# Work task
Your answer must consist of exactly the lines below, starting with the line with "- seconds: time" and going on through the line with "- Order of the", and nothing else.

Collected data entries:
■ ■ ■ ■ ■
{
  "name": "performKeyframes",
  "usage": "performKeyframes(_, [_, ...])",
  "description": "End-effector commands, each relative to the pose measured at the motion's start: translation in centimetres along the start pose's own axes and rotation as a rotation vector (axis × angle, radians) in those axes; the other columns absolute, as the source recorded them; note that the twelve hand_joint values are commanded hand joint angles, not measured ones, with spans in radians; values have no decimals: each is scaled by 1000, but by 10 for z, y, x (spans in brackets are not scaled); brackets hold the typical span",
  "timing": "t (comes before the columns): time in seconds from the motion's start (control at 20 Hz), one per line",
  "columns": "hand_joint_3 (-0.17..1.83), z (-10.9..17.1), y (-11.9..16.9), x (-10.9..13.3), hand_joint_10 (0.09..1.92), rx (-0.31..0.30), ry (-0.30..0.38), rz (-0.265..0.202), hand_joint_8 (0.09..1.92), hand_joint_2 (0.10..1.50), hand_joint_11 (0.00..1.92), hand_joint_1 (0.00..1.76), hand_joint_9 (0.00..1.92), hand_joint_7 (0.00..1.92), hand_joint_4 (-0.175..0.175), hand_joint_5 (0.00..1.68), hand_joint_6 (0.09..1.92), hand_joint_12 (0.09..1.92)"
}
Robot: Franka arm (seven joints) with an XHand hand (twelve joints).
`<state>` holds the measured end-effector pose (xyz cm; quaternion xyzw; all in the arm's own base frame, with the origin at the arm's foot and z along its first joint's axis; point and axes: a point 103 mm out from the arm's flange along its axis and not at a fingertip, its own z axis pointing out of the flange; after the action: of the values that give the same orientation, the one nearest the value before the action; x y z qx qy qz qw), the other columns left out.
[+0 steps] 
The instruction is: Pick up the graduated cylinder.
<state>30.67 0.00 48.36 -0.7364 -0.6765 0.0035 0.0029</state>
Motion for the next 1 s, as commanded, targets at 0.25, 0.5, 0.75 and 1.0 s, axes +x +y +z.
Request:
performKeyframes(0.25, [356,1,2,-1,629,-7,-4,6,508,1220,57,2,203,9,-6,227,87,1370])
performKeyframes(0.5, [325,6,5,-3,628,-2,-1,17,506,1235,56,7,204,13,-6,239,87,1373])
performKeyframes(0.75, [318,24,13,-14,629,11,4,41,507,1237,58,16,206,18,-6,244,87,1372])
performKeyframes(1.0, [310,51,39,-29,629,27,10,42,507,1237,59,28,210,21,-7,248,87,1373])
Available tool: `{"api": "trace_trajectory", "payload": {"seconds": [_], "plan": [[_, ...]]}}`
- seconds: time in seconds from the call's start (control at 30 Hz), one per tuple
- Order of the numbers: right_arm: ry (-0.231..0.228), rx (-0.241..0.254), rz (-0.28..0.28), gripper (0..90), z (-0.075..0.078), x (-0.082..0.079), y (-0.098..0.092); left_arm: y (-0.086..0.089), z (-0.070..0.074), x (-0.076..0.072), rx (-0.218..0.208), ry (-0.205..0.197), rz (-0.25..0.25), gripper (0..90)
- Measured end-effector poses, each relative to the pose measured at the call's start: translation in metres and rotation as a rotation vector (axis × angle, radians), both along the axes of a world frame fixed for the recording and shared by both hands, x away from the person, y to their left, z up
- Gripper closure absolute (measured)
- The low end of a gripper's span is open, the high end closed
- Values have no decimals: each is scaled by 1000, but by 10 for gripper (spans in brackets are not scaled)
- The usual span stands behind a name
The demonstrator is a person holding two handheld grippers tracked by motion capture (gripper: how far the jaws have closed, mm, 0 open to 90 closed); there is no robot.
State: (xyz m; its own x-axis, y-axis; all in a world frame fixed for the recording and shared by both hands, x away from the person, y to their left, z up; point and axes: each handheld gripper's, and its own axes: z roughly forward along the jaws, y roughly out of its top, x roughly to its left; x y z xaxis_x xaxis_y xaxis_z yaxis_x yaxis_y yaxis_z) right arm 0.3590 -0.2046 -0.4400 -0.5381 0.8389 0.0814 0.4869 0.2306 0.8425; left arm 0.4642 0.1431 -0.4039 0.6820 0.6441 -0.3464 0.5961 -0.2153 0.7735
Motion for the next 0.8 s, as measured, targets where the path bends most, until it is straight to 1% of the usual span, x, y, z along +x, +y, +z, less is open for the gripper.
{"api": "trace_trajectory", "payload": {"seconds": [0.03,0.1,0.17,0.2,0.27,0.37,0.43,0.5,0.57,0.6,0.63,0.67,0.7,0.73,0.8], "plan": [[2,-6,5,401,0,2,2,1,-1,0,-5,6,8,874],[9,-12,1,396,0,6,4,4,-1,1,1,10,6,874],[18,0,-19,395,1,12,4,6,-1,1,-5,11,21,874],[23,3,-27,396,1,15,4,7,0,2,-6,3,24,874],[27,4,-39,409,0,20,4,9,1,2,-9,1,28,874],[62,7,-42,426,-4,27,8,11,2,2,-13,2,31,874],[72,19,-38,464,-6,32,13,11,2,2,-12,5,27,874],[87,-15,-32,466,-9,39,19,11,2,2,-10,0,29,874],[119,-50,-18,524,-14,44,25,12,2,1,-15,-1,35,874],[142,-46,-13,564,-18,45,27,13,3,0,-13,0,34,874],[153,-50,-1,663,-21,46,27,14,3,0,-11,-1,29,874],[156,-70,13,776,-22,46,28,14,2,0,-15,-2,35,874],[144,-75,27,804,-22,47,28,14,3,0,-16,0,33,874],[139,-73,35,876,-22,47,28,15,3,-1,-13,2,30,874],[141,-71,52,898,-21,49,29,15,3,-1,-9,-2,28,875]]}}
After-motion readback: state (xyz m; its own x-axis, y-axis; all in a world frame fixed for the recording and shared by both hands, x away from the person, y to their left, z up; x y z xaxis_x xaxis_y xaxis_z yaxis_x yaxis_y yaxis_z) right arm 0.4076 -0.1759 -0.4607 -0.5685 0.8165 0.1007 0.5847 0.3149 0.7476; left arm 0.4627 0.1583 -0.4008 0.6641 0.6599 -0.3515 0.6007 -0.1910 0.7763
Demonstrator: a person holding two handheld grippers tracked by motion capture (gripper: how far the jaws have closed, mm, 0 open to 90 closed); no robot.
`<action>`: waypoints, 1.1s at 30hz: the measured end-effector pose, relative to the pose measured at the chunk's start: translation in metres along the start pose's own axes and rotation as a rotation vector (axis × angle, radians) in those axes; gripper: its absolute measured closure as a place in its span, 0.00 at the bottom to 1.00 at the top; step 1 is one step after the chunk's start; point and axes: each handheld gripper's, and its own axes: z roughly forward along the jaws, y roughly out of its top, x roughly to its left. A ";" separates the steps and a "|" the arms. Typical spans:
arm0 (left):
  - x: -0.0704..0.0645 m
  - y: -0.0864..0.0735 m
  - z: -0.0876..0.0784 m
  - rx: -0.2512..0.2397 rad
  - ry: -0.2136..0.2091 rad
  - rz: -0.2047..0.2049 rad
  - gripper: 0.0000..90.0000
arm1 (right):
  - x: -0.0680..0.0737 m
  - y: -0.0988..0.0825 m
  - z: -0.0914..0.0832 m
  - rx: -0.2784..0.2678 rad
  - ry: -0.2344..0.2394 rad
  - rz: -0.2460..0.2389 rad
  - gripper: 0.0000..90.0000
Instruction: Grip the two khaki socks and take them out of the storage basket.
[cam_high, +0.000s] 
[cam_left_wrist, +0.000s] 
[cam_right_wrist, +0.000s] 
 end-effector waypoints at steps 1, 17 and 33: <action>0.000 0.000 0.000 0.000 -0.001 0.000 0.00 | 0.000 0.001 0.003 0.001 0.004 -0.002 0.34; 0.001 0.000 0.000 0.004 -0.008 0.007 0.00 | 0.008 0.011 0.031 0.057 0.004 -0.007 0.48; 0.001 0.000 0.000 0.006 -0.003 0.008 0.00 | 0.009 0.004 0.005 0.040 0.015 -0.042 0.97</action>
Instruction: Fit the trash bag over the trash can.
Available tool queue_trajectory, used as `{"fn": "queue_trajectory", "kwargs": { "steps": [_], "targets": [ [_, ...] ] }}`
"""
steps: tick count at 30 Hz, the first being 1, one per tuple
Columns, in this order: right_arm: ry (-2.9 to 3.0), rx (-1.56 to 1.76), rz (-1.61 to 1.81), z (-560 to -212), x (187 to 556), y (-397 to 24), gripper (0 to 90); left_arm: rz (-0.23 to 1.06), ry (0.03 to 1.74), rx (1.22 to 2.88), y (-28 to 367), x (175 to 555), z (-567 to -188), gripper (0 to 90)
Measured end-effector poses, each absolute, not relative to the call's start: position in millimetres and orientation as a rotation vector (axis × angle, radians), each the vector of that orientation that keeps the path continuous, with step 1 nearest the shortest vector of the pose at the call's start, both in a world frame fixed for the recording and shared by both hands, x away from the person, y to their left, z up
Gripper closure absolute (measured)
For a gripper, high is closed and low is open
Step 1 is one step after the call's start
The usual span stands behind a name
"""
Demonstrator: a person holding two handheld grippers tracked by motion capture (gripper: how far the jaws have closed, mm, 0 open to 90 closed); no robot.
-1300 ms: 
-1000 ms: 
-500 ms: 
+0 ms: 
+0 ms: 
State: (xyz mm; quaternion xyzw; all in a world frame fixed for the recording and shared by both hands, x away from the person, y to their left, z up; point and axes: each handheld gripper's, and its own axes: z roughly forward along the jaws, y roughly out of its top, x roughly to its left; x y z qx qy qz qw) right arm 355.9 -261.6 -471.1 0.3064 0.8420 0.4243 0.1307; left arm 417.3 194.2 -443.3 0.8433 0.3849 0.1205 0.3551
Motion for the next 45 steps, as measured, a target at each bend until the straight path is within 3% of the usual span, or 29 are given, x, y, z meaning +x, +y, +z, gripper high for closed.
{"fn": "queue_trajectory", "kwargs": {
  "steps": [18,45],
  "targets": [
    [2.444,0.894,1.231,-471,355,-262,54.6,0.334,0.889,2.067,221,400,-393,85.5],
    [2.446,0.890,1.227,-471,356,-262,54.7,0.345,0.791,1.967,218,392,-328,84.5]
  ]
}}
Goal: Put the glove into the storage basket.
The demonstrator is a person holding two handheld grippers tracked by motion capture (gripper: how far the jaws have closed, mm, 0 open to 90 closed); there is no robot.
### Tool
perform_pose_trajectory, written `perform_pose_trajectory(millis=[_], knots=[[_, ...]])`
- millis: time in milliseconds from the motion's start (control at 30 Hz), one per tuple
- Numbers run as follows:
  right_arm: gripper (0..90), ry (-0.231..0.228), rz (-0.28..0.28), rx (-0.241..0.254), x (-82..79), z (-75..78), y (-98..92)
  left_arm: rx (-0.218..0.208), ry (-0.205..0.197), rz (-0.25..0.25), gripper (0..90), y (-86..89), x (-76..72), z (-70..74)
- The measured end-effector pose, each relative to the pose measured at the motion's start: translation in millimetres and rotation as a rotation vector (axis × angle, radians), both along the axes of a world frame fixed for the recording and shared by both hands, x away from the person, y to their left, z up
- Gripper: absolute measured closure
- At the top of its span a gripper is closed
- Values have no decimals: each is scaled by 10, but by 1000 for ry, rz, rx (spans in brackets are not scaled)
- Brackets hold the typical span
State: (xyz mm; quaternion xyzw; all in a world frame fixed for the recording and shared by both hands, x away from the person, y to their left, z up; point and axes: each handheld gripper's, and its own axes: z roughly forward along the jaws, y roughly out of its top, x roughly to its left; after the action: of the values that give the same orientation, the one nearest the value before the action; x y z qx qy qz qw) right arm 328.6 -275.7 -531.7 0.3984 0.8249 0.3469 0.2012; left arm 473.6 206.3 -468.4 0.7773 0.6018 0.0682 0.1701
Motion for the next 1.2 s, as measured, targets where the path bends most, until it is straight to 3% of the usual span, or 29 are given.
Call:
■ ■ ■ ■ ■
# Expected answer
- seconds: time in seconds from the call's start (control at 30 Hz), one per tuple
- Order of the numbers: right_arm: ry (-0.231..0.228), rx (-0.241..0.254), rz (-0.28..0.28), gripper (0..90), z (-0.075..0.078), x (-0.082..0.079), y (-0.098..0.092); left_arm: y (-0.086..0.089), z (-0.070..0.074), x (-0.076..0.072), rx (-0.218..0.208), ry (-0.205..0.197), rz (-0.25..0.25), gripper (0..90)

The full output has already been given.